• **AIM OF THE EXERCISE**
Go over the data and copy out each line with "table" in it.

• **COLLECTED DATA**
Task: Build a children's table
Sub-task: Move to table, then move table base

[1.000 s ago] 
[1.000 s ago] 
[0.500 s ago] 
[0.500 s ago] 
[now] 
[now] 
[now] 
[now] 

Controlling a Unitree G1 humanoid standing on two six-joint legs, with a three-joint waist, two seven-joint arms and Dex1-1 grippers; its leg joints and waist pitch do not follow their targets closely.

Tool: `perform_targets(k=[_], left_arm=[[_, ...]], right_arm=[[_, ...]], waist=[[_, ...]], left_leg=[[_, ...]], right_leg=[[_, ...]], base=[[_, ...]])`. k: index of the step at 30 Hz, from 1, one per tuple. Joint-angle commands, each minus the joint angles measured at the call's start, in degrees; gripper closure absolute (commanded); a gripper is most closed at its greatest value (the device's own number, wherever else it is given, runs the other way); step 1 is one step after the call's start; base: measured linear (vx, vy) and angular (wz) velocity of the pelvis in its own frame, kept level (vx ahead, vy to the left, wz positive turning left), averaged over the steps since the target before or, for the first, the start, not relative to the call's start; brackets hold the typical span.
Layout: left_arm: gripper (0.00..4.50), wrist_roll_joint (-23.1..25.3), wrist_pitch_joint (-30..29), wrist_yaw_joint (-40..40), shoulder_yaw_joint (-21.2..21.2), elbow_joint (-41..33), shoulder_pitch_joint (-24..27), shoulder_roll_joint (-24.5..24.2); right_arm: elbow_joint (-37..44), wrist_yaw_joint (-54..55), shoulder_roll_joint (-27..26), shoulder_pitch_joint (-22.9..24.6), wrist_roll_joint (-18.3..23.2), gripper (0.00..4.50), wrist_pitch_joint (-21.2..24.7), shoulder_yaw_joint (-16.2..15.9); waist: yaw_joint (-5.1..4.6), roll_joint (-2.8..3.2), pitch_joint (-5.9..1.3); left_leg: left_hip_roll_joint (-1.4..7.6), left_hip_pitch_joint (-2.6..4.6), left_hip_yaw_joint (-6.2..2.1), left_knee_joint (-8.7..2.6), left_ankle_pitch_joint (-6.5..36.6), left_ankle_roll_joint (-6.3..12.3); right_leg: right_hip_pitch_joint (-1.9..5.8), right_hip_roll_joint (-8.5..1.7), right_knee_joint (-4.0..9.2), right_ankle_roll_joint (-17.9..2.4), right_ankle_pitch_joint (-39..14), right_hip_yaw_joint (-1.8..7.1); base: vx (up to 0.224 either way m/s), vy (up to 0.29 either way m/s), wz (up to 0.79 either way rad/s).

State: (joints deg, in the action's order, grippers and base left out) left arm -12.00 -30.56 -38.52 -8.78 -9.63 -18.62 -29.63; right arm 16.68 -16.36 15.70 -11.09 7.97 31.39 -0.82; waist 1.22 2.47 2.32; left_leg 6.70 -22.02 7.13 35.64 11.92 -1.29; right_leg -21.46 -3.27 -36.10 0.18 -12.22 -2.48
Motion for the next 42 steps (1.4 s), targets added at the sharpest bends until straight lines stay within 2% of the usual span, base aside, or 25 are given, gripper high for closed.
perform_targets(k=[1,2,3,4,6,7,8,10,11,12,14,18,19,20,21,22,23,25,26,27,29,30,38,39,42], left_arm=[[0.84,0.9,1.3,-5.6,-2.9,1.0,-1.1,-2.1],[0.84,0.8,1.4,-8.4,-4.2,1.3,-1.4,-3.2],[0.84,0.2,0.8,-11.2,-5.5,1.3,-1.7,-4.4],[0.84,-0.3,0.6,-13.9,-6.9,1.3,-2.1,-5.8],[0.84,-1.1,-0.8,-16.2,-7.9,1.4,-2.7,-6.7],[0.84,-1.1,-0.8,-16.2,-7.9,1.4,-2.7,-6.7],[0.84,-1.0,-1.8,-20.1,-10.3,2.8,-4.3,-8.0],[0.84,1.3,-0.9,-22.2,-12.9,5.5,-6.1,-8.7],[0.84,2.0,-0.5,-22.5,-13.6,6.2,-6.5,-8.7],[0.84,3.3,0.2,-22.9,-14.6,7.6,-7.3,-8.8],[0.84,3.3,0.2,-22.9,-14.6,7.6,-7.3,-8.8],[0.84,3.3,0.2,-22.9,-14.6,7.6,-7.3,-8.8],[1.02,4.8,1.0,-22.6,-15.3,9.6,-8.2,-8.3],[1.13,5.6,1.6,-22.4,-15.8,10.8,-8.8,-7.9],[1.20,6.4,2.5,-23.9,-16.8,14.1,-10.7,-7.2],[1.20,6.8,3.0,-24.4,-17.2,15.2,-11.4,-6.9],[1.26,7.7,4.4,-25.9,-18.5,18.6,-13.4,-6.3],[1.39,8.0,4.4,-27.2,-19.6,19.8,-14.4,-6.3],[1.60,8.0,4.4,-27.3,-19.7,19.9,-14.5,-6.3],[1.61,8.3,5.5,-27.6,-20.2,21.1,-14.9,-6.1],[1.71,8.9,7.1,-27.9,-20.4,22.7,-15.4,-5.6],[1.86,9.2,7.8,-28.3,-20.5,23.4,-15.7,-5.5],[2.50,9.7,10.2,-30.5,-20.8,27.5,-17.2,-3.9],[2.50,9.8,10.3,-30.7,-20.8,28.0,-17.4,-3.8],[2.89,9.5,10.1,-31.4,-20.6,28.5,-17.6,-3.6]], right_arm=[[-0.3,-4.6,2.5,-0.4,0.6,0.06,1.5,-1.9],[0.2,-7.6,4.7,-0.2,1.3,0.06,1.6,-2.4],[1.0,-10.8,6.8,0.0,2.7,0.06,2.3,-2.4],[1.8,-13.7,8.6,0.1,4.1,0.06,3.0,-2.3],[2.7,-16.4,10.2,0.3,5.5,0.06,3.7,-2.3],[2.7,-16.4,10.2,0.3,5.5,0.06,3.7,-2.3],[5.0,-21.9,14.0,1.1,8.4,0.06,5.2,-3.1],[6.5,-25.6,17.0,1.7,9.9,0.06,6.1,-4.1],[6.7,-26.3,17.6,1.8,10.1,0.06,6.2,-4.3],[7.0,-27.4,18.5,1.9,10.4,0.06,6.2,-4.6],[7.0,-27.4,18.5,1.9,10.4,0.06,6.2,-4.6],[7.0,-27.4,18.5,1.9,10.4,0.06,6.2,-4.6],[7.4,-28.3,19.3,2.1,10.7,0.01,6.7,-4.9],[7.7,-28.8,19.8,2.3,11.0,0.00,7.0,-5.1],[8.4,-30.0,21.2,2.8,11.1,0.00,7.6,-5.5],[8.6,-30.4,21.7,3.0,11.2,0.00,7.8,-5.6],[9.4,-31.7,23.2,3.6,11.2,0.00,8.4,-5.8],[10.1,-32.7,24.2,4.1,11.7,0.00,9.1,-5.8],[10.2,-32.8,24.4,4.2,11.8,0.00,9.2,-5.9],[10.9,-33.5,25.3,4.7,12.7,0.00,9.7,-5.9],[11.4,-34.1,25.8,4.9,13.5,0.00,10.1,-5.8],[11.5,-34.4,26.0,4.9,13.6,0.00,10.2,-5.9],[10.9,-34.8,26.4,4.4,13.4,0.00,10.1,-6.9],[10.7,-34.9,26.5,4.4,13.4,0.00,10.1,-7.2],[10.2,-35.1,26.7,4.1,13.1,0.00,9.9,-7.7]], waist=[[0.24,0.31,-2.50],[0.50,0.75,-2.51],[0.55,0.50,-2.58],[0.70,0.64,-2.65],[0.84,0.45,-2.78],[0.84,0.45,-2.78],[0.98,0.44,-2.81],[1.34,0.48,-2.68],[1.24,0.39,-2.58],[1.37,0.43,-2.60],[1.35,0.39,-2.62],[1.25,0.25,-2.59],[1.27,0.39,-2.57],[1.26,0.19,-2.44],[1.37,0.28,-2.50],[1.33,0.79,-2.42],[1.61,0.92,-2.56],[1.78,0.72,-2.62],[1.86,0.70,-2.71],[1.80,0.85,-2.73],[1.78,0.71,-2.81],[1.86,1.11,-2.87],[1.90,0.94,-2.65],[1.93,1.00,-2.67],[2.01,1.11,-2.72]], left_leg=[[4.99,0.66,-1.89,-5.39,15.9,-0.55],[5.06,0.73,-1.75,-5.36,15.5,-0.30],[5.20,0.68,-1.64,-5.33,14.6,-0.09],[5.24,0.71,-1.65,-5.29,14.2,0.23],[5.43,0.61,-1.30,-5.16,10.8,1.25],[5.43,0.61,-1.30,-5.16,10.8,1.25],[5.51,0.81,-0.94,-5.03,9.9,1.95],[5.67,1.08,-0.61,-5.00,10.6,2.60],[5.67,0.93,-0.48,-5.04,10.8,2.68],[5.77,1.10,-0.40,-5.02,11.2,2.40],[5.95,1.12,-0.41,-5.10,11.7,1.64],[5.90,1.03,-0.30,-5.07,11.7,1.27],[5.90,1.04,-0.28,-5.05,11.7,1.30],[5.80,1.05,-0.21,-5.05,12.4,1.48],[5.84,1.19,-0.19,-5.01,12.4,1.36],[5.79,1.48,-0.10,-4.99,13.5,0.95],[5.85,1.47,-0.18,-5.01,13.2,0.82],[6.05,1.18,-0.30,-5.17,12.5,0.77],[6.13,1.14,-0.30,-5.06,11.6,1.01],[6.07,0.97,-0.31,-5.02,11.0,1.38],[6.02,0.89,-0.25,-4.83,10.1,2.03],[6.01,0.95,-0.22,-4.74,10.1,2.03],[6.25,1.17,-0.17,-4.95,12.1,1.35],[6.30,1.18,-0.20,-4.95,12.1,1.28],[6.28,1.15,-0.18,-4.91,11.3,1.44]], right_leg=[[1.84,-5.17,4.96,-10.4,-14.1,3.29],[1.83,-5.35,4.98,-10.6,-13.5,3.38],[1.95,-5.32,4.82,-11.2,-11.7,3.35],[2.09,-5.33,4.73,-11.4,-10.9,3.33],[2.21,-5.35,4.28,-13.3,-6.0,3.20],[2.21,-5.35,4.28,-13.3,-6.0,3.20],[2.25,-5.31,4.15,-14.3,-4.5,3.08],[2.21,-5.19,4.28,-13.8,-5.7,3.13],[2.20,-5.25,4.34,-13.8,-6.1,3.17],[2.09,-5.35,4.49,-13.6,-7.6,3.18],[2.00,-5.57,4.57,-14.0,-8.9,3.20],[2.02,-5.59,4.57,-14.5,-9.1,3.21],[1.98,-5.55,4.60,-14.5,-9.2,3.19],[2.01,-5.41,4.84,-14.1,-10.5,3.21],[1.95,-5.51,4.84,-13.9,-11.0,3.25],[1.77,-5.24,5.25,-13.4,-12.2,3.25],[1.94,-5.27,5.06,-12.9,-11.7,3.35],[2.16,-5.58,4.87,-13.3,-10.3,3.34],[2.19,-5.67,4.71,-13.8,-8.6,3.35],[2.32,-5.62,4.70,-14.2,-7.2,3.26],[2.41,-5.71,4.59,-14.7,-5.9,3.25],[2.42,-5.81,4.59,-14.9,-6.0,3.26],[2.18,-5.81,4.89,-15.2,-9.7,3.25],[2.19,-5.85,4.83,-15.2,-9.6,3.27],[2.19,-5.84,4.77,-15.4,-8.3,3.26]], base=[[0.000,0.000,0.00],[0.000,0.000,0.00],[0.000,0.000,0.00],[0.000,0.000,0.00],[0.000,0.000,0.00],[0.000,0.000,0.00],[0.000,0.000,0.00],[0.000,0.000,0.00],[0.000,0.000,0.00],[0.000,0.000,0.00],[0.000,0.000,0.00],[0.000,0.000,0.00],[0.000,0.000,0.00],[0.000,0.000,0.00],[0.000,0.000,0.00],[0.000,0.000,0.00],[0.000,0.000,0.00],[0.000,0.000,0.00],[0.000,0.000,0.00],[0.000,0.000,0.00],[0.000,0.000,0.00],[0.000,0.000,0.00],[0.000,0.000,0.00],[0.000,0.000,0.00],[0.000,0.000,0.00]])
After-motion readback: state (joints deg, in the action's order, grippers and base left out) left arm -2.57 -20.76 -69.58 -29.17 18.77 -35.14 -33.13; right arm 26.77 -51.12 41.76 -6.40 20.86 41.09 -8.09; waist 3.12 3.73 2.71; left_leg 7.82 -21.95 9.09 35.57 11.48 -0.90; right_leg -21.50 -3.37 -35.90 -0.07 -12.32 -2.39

• **SOLUTION**
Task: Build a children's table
Sub-task: Move to table, then move table base

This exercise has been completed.